わたしの数少ないテレビの時間は、再放送の「暴れん坊将軍」で占められている。松平健扮する八代将軍・徳川吉宗が、貧乏旗本の三男坊・徳田新之助と名乗り、たびたび城を抜け出しては、町火消「め」組に厄介になりながら、江戸の市民とふれあい江戸の悪を倒していくという時代劇だ。
大抵、利用されたり殺されたり悲しい目に合うのは健気に生きる江戸の市民で、利用したり殺したりする悪いやつは大店の商店や問屋の旦那で、その旦那をさらに裏から操るのは大名や旗本など、将軍様に近い身分の人たちだ。

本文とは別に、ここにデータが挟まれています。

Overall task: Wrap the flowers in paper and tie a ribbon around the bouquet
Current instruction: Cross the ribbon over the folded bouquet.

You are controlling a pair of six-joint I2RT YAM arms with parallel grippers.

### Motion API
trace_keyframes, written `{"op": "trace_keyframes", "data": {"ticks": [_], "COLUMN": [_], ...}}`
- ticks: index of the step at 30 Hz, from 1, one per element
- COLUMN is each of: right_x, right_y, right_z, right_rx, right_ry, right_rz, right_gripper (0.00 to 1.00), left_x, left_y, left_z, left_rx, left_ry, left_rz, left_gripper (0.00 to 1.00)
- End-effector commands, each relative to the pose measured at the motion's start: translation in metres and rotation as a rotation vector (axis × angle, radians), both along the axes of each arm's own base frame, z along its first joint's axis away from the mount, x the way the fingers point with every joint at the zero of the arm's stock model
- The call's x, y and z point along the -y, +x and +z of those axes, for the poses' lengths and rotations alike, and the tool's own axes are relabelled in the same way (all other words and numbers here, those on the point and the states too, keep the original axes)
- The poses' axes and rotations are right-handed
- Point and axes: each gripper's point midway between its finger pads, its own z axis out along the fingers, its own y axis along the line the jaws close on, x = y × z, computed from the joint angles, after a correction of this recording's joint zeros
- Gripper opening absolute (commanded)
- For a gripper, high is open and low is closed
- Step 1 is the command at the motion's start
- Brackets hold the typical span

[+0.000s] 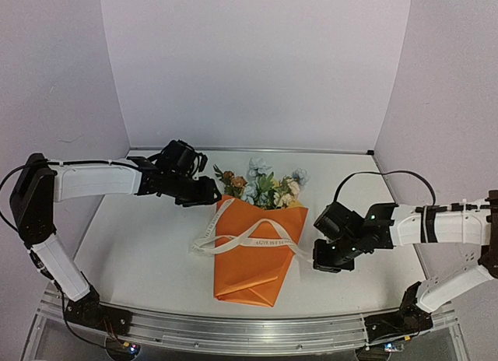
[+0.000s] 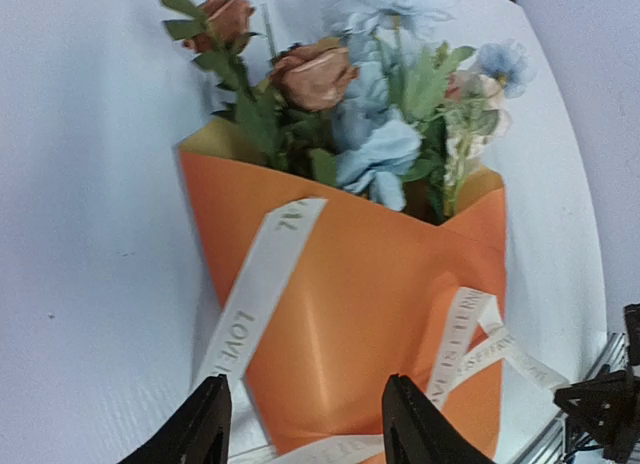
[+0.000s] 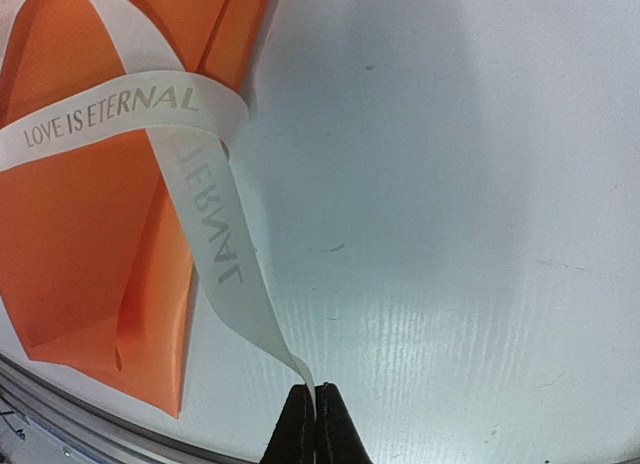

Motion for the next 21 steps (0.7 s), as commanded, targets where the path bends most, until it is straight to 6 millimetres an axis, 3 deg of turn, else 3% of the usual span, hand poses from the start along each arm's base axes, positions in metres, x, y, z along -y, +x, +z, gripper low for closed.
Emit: {"op": "trace_keyframes", "data": {"ticks": [1,6,9,21], "right_x": [0.018,0.023,0.025,0.025], "right_y": [0.011,0.026,0.033,0.038], "right_z": [0.009,0.018,0.022,0.019], "right_rx": [0.062,0.136,0.168,0.182], "right_ry": [-0.134,-0.167,-0.183,-0.217], "right_rz": [0.003,-0.035,-0.052,-0.053], "right_gripper": [0.00,0.00,0.00,0.00], "left_x": [-0.019,-0.008,-0.004,0.006], "left_y": [0.002,0.001,0.004,0.010], "left_z": [-0.034,-0.053,-0.057,-0.070], "left_rx": [-0.032,-0.077,-0.088,-0.128], "left_ry": [0.062,0.027,0.002,-0.135], "left_rz": [0.028,-0.045,-0.067,-0.104], "left_gripper": [0.58,0.74,0.78,0.66]}}
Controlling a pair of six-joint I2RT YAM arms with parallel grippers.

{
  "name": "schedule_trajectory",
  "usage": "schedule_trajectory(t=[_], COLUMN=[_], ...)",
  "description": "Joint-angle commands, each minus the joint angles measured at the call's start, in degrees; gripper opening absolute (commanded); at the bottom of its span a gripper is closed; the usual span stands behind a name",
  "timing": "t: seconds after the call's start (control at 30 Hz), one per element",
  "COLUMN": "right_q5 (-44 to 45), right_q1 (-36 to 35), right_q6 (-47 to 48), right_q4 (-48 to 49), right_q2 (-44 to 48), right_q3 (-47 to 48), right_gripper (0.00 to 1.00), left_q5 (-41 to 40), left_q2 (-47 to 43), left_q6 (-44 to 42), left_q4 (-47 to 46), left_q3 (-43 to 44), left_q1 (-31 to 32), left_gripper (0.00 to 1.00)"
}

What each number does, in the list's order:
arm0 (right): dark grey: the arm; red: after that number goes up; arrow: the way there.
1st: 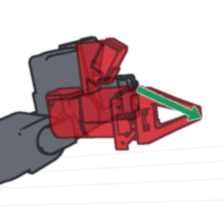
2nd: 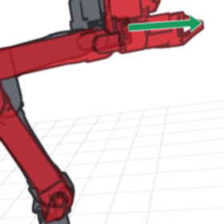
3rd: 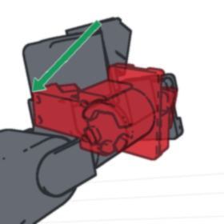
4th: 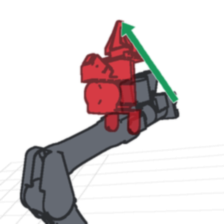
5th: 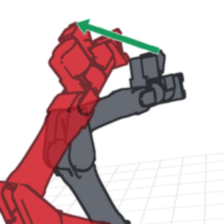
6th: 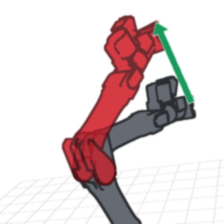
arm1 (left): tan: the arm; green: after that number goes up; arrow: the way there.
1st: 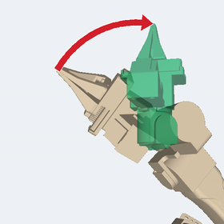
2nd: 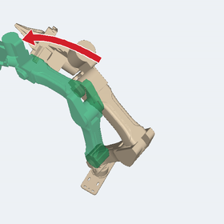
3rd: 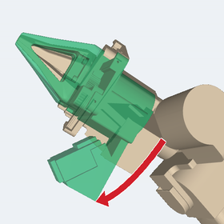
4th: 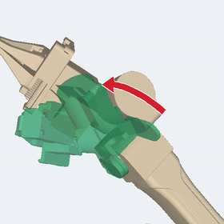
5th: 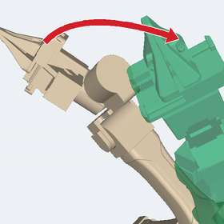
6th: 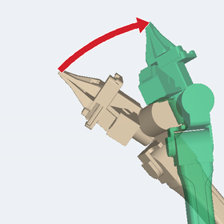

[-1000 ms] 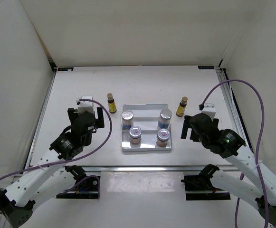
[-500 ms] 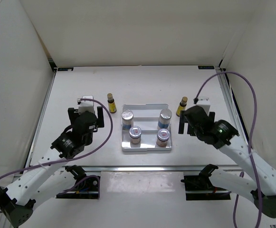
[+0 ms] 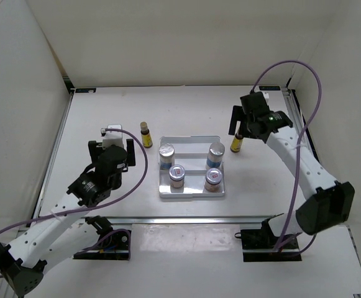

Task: Organize the condiment bottles

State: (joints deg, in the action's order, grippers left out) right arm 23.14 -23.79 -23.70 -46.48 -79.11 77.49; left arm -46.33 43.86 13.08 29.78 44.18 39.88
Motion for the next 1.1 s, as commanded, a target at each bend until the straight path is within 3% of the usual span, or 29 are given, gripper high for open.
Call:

劇の最後は必ず、大きな屋敷で悪巧みをする現場に将軍様自ら現われ、何奴じゃ、と叫ぶ悪人たちに、余の顔を見忘れたか、と返す。う、上様、などとうろたえながら1度は頭を下げるが、潔く腹を切れ、などと言われては、悪人も黙っておらず、上様がこんな場所にいるはずがない偽者じゃ斬れ斬れー、と応酬する。この時代将軍様の顔を知っているということは江戸幕府の中でも相当に位の高い人たちのはずで、そんな自分の組織の人たちに毎回毎回裏切られている将軍様が不憫でならず、江戸幕府だめじゃん、と見るたびに思う。

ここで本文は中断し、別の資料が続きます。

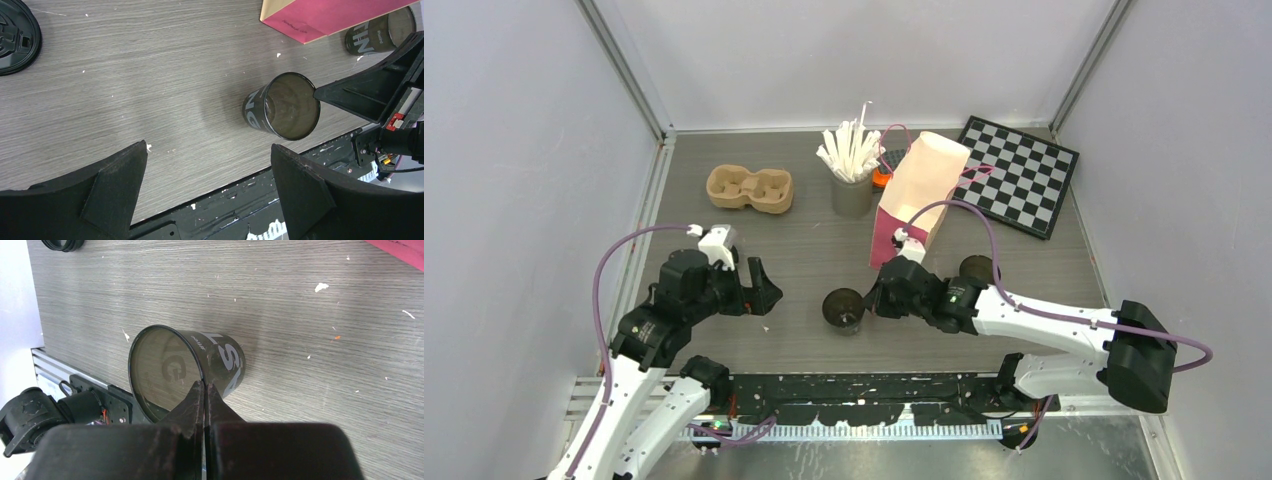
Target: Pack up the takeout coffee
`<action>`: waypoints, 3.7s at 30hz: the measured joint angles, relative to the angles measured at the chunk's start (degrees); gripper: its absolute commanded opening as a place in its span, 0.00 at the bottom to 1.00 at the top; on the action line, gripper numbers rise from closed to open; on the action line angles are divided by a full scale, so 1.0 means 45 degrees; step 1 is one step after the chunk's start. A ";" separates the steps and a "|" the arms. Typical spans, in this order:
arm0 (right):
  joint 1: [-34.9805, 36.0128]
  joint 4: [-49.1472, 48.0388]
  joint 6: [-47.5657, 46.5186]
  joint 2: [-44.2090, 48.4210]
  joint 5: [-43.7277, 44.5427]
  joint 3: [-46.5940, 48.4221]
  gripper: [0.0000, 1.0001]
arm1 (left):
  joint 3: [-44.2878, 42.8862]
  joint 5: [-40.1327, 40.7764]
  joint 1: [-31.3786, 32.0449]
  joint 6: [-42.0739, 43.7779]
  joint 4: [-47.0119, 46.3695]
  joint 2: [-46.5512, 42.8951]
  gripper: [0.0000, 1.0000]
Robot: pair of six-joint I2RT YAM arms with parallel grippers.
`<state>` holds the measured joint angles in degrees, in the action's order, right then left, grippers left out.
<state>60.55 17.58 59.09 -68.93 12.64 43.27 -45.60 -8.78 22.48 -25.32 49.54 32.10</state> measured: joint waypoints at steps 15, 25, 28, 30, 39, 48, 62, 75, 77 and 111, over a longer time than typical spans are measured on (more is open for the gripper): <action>0.0019 0.0447 0.0291 -0.0015 0.0330 -0.0165 0.21 | 0.0000 0.0015 0.0000 -0.0015 0.0000 0.0160 0.95; 0.0131 0.1710 0.0180 0.1530 0.0253 -0.0155 0.28 | -0.0214 0.0680 0.0005 -0.0073 0.0107 0.1180 0.93; 0.0374 0.2011 -0.0267 0.2244 -0.0058 -0.0083 0.33 | -0.0646 0.1151 0.0000 -0.0053 0.0097 0.1647 0.94; 0.0495 0.2084 -0.0733 0.2599 -0.0267 -0.0005 0.38 | -0.1054 0.1574 0.0005 -0.0039 0.0092 0.2176 0.94; 0.0607 0.2084 -0.3687 0.4172 -0.0631 0.0024 0.57 | -0.2924 0.3755 -0.0355 0.0024 -0.0141 0.6654 0.89; 0.0607 0.0889 -0.5173 0.4838 -0.1127 -0.0272 0.57 | -0.3337 0.4036 -0.4677 -0.1078 -0.1049 0.9452 0.82; 0.0607 0.0379 -0.5411 0.4289 -0.1433 -0.0272 0.57 | -0.1141 0.4303 -0.7193 -0.5527 -0.1991 0.8383 0.51; 0.0607 0.0379 -0.5391 0.4279 -0.1404 -0.0272 0.57 | -0.1637 0.3225 -0.5634 -0.3084 -0.3264 0.9831 0.46; 0.0607 0.0379 -0.5391 0.4279 -0.1404 -0.0272 0.57 | -0.2050 0.3133 -0.5280 -0.2730 -0.3303 1.0530 0.42; 0.0607 0.0491 -0.5377 0.4265 -0.1277 -0.0267 0.57 | -0.3531 0.3939 -0.4167 -0.0903 -0.3050 1.3653 0.30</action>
<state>63.29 19.79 34.89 -49.74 6.90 42.06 -61.49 8.95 3.73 -29.39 35.81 93.54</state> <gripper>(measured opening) 0.569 0.301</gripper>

もしわたしが会社の社長なら自分の会社の社員に毎回毎回裏切られたら人間不信になる、とパロパロ向井に話すと、あれはプレイだから、と言う。上様がそろそろ暴れたがっているから次はお前が斬られてくれるか、わかりました上様のためなら、とそういうことなのか。開き直った悪人たちが刀を抜き上様に襲い掛かる。上様と御庭番で20〜30人の悪人を斬り捨てていく。それなのに、屋敷の障子や襖に血が飛び散ることはない。本当にプレイなのかもしれない。